The Future of Alternative Mobile Data Input

Smart mobile devices have become ubiquitous in our lives and they are also seen as a solution in non-tech business areas. Any business that needs data input has also begun considering mobile devices.

We have been observing an emergence of new use-cases for mobile devices: usage for data input in environments with low computer skills personnel, like plumbers, construction workers, or in environments where traditional interaction with such mobile devices is uncommon. I am thinking about environments where people cannot use their hands to interact with a keyboard or touch screen, or where the noise would prevent them from using voice commands.

The most common alternatives to touch screens, voice recognition and gesture control, are evolving fast, and new solutions are becoming available very quickly. These alternative mobile data input methods allow for the usage of computer technology in some new areas where, due to technical limitations, it was not possible before.

As mobile devices evolve at the benefit of lower costs, better performance, and affordable internet connectivity, and new technology emerge for interaction, we see a potential to address new markets by offering an alternate solution to input data in new ways into already available mobile devices. But how far are these technologies from production usage?

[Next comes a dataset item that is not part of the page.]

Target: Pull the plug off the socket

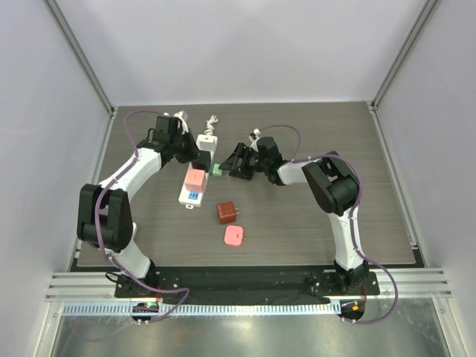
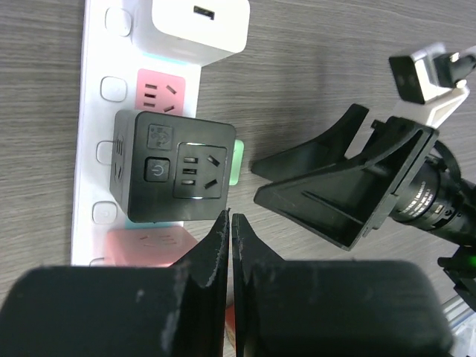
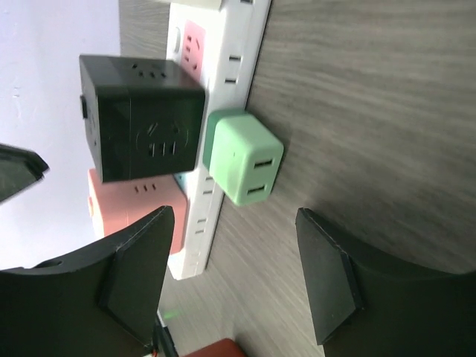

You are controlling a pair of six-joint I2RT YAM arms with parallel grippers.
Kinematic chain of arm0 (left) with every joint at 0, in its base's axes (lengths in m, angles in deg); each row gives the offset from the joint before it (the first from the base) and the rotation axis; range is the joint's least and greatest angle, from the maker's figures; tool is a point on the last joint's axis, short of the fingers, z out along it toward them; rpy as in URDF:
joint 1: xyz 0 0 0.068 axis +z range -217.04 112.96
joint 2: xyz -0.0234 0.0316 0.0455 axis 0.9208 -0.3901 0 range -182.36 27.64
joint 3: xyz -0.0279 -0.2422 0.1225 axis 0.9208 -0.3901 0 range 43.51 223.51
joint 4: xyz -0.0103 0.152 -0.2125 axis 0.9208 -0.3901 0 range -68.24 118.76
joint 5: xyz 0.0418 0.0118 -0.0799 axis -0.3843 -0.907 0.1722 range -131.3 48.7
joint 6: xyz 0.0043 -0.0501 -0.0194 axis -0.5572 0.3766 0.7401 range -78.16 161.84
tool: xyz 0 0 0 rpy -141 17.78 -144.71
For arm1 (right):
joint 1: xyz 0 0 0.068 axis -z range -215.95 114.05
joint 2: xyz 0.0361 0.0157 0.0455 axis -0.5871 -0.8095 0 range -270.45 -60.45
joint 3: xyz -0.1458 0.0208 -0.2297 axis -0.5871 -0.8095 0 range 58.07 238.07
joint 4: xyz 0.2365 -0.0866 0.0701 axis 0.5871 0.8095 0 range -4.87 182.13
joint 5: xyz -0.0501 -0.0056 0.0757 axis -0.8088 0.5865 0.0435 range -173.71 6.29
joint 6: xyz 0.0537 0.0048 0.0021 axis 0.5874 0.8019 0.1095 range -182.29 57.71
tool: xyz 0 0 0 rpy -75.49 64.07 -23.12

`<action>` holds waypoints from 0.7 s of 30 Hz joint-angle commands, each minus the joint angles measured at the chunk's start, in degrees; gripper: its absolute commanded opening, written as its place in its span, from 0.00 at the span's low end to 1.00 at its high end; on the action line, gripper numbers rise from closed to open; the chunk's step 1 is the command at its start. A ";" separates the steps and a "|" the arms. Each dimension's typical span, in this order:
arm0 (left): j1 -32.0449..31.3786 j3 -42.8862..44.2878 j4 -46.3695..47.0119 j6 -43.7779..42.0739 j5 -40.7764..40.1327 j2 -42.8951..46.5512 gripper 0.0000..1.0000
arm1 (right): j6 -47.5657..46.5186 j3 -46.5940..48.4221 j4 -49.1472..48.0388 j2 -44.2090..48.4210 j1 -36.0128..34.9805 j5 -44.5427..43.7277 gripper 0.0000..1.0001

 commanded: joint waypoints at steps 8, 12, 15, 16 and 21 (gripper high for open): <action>0.31 0.84 0.74 -0.07 0.20 -0.82 0.02 | -30.68 7.17 20.58 4.56 -0.46 -7.90 0.79; 0.40 1.63 -0.22 0.11 0.38 -2.04 0.01 | -47.20 9.12 26.04 7.80 -1.16 -5.62 0.79; 0.49 2.16 -1.01 0.02 0.20 -2.49 0.00 | -61.44 7.89 27.10 9.57 -2.13 -7.02 0.79; 0.49 2.33 -1.19 0.10 0.12 -2.92 0.00 | -64.17 7.10 26.40 10.27 -2.48 -6.76 0.79; 0.67 2.51 -1.37 0.63 -0.32 -3.81 0.00 | -76.23 6.12 23.05 9.67 -3.09 -5.00 0.79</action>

While there are several solutions targeted for gesture control (such as Microsoft Kinect, Google SOLI, MYO Gesture Control Armband, and Leapmotion), none of them are usable directly from a mobile phone yet. There is quite accurate object recognition when using the mobile phone camera, but the gesture recognition is not production-ready.

Se we looked to test voice recognition and solutions based only on the capabilities of mobile phones without using any other external device. We created a prototype for one common use-case: consider a mobile application (Android and iOS) where you can navigate through menu items and introduce alpha-numeric data. All of the operations should be possible by both mobile touchscreen and voice commands, with a preference to a solution that is able to work in an offline mode.

In order to avoid continuously listening for voice commands, we will use face detection to start interpreting voice commands. When the app detects a human face, it will launch the startup screen, where you can see several cards and select from them using a voice command. Each card will take you to a screen where you can either pick an option from a drop-down menu or introduce text in different text boxes (like name, email, etc.). Then you should be able to save the introduced data and navigate back to the startup screen. Each action should be able to be fulfilled using the mobile touchscreen or voice commands.

Alternative Mobile Data Input

In order to reach the main screen, you can either touch the screen or sit in front of the camera.

Alternative Mobile Data Input

Any option can be selected by touching the corresponding area or saying the corresponding number aloud as a voice command.

Alternative Mobile Data Input

You can select the fields and dictate content with voice commands.

Alternative Mobile Data Input

Select options from the spinner and navigate between the screens using voice commands.

For implementing this proof of concept, we tested voice commands and gesture and face recognition on several software libraries that can enhance your user experience on your mobile device.

Below is what we tested, and the conclusions we reached.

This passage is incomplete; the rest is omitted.